> _Assigned task_:
In the listing below, the lines starting with the line with "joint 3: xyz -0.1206" and going on through the line with "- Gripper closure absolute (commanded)" are to be reproduced exactly, and only those.

** Opening Provided data block **

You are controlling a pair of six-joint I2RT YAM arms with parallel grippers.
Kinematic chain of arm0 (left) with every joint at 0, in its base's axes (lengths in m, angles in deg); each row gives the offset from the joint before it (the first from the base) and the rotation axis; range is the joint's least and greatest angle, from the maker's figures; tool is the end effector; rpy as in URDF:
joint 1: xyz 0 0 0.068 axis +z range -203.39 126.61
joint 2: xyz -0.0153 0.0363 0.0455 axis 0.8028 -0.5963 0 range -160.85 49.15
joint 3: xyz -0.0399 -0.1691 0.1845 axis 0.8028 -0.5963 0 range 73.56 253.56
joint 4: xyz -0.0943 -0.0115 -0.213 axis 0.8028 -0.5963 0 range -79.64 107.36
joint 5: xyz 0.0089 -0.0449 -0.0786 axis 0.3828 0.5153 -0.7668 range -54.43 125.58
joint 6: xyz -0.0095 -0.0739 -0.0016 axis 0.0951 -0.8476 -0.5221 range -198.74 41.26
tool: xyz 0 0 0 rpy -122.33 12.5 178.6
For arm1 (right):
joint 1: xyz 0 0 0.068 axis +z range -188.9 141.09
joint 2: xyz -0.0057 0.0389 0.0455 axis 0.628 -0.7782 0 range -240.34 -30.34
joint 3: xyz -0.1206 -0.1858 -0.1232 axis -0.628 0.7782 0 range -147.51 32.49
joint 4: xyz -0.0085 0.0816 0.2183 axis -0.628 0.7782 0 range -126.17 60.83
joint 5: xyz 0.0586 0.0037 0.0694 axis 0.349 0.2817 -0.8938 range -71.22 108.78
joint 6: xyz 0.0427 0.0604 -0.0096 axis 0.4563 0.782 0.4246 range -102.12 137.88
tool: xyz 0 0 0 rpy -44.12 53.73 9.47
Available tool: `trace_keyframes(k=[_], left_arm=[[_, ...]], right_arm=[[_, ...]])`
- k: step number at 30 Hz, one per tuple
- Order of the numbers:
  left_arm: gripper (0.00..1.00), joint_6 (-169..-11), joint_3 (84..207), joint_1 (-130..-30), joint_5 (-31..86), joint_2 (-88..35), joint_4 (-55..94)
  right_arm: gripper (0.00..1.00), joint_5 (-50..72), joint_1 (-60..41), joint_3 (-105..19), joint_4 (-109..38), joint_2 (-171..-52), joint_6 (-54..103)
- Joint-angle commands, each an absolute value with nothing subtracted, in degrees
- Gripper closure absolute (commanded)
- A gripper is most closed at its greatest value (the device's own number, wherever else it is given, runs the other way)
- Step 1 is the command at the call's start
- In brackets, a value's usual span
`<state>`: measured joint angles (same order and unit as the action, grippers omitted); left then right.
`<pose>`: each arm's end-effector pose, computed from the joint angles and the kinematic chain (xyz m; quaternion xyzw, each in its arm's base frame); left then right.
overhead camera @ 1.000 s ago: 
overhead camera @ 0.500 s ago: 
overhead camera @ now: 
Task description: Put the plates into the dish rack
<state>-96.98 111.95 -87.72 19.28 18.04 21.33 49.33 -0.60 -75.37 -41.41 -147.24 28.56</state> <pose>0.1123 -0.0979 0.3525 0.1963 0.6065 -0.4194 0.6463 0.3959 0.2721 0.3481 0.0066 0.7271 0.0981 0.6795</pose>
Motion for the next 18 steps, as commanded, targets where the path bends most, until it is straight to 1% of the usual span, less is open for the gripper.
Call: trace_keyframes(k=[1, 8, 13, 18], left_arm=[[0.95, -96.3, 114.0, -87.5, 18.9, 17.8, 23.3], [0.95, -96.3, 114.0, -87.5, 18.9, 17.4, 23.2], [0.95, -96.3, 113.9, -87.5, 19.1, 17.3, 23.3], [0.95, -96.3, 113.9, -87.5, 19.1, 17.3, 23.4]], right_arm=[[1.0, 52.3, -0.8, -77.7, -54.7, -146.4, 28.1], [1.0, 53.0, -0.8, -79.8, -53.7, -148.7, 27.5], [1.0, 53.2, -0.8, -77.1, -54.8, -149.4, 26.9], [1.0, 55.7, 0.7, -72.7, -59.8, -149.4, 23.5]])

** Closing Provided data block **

> _Exercise output_:
joint 3: xyz -0.1206 -0.1858 -0.1232 axis -0.628 0.7782 0 range -147.51 32.49
joint 4: xyz -0.0085 0.0816 0.2183 axis -0.628 0.7782 0 range -126.17 60.83
joint 5: xyz 0.0586 0.0037 0.0694 axis 0.349 0.2817 -0.8938 range -71.22 108.78
joint 6: xyz 0.0427 0.0604 -0.0096 axis 0.4563 0.782 0.4246 range -102.12 137.88
tool: xyz 0 0 0 rpy -44.12 53.73 9.47
Available tool: `trace_keyframes(k=[_], left_arm=[[_, ...]], right_arm=[[_, ...]])`
- k: step number at 30 Hz, one per tuple
- Order of the numbers:
  left_arm: gripper (0.00..1.00), joint_6 (-169..-11), joint_3 (84..207), joint_1 (-130..-30), joint_5 (-31..86), joint_2 (-88..35), joint_4 (-55..94)
  right_arm: gripper (0.00..1.00), joint_5 (-50..72), joint_1 (-60..41), joint_3 (-105..19), joint_4 (-109..38), joint_2 (-171..-52), joint_6 (-54..103)
- Joint-angle commands, each an absolute value with nothing subtracted, in degrees
- Gripper closure absolute (commanded)

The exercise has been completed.